[Start of section]
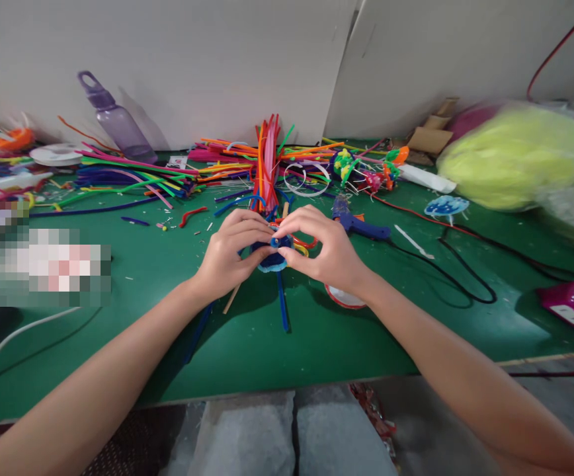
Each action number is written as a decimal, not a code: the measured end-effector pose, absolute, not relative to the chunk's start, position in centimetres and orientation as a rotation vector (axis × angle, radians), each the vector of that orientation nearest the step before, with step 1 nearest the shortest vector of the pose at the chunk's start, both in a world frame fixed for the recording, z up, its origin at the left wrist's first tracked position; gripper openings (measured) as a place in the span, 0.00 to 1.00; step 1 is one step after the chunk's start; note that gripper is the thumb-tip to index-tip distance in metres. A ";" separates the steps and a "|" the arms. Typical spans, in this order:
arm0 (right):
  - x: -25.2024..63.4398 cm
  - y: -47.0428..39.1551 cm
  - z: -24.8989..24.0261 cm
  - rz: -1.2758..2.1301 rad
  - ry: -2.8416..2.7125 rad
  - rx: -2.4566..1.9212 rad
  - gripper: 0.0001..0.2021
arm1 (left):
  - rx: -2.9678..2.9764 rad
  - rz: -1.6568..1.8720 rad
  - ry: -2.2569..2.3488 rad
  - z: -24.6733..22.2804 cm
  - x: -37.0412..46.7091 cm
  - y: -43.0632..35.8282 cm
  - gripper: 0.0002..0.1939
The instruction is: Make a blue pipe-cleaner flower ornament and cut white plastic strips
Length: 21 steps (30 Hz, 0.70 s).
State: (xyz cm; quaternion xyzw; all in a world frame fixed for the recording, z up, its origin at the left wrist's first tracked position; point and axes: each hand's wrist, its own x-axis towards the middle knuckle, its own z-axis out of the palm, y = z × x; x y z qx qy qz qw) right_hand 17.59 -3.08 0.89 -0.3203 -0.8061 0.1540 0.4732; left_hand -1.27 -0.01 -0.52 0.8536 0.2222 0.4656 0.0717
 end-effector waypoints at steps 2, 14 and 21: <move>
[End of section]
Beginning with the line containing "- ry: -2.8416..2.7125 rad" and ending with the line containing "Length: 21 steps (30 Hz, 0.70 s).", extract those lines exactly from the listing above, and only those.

*Output for this exercise*
  - ry: -2.8416..2.7125 rad
  - rx: -2.4566..1.9212 rad
  - gripper: 0.0001..0.2021
arm1 (left):
  - rx: -2.9678..2.9764 rad
  - rz: -1.6568..1.8720 rad
  - ry: -2.2569..2.3488 rad
  - z: -24.6733..22.2804 cm
  - x: -37.0412..46.7091 cm
  - y: -43.0632..35.8282 cm
  - gripper: 0.0002..0.1939
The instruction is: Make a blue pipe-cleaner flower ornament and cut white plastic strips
Length: 21 steps (30 Hz, 0.70 s).

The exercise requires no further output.